Vorig jaar vertelde Stroobant in een verhelderend interview met het Tijdschrift voor Mensenrechten over de link met Europa. De rechten die in het artikel werden geformuleerd, kwamen haast onverkort uit het Europese Gemeenschapshandvest van de Sociale Grondrechten van de Werkenden, dat de toenmalige regering van Wilfried Martens in 1989 onderschreef.

Dat artikel bevat inderdaad een zogenaamde standstillverplichting, die verhindert dat de wetgever het geboden beschermingsniveau omlaag haalt zonder redelijke verantwoording. Wat het hof destijds inriep in zijn arrest over de Inkomensgarantie voor Ouderen (IGO). Daar wees het erop dat de invoering van de voorwaarde van een tienjarige verblijfsduur een aanzienlijke afbouw van de sociale bescherming betekende.

Samen met de Antwerpse academica Patricia Popelier stelt Alen vast dat het Grondwettelijk Hof tot op de dag van vandaag een schending vaststelde in slechts 11 procent van de behandelde gevallen waarin het standstillprincipe werd ingeroepen. Dat kan bezwaarlijk als gerechtelijk activisme worden geduid. Volgens Alen is zelfs sprake van rechterlijke terughoudendheid. ‘Zij (de rechters) mogen regels die door de meerderheid van het Parlement worden gesteund slechts sanctioneren als die manifest strijdig zijn met de hogere rechtsnorm’, schrijft hij.

Meerlaagse rechtsorde

De juridisering van de samenleving is al langer aan de gang. De Duitse rechtsgeleerde Karl Loewenstein schreef er al in 1952 over. Door de uitgebreide, vaak technische regelgeving in een ingewikkelde meerlaagse rechtsorde is het onvermijdelijk dat rechters wordt gevraagd beleidskwesties te beslechten.

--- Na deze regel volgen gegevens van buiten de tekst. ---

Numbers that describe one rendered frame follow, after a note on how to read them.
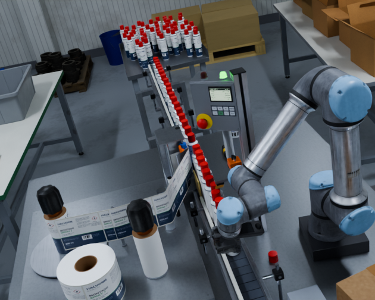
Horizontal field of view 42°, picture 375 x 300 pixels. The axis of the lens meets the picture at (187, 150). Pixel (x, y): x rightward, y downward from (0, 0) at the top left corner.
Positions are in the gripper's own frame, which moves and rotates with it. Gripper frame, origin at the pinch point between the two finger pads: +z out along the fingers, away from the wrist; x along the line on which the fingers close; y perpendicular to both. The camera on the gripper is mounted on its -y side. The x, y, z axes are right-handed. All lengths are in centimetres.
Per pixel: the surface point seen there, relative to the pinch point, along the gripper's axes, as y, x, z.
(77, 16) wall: 67, -485, 317
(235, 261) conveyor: 0.8, 3.6, 4.2
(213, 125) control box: -3.9, -36.8, -22.2
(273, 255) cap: -13.1, 4.7, 5.5
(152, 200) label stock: 23.8, -27.0, 2.6
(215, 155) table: -12, -65, 50
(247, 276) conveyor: -1.0, 10.9, -0.1
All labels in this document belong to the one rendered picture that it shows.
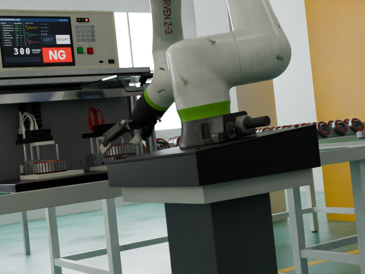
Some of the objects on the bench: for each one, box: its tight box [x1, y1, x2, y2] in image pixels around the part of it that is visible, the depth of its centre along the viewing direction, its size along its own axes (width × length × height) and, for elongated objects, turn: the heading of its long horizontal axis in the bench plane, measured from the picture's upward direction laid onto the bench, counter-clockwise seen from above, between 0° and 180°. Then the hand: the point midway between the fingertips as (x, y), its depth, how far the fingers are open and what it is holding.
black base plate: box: [0, 170, 108, 192], centre depth 220 cm, size 47×64×2 cm
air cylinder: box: [19, 159, 46, 176], centre depth 224 cm, size 5×8×6 cm
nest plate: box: [20, 170, 84, 179], centre depth 212 cm, size 15×15×1 cm
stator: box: [32, 159, 70, 175], centre depth 212 cm, size 11×11×4 cm
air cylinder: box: [86, 153, 112, 170], centre depth 237 cm, size 5×8×6 cm
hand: (118, 145), depth 225 cm, fingers closed on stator, 11 cm apart
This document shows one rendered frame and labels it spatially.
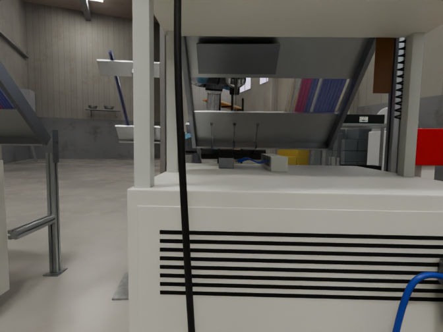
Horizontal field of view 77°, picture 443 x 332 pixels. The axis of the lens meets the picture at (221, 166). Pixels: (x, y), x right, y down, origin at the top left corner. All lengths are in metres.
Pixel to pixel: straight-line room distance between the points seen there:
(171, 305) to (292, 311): 0.22
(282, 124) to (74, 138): 11.53
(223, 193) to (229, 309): 0.21
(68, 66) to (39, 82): 1.17
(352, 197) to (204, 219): 0.26
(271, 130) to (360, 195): 0.90
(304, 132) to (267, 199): 0.95
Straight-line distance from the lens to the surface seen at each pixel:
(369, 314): 0.62
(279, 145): 1.43
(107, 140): 12.43
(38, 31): 13.37
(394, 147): 1.04
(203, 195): 0.49
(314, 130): 1.43
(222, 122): 1.34
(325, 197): 0.52
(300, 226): 0.52
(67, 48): 13.07
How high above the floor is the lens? 0.70
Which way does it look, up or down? 5 degrees down
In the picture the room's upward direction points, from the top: 1 degrees clockwise
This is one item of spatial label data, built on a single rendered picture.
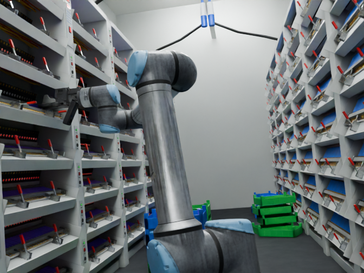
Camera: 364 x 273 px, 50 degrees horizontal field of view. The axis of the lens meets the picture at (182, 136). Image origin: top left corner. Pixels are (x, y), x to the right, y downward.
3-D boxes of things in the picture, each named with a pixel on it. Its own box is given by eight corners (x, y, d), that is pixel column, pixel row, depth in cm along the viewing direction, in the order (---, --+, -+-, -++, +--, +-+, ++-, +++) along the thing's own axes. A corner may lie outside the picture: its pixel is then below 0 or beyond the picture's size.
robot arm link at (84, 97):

‘Bovendien’, schreef Alen eerder al, ‘is het onjuist dat in een democratie de verkozen wetgever steeds de voorrang moet hebben op de rechter. Het is niet toevallig dat, na de gruwelen van de Tweede Wereldoorlog, overal in Europa grondwettelijke hoven in het leven werden geroepen om de grondrechten te beschermen, ook tegen de wetgever. Wanneer de grondwetgever niet akkoord gaat met de inzichten van het grondwettelijk hof, dan staat het hem vrij de grondwet te wijzigen volgens de voorziene procedure.’

Precies dat laatste is het probleem voor de coalitie die formateur Bart De Wever (N-VA) samenbrengt. Die heeft geen tweederdemeerderheid om aan constitutionele ventielen te draaien.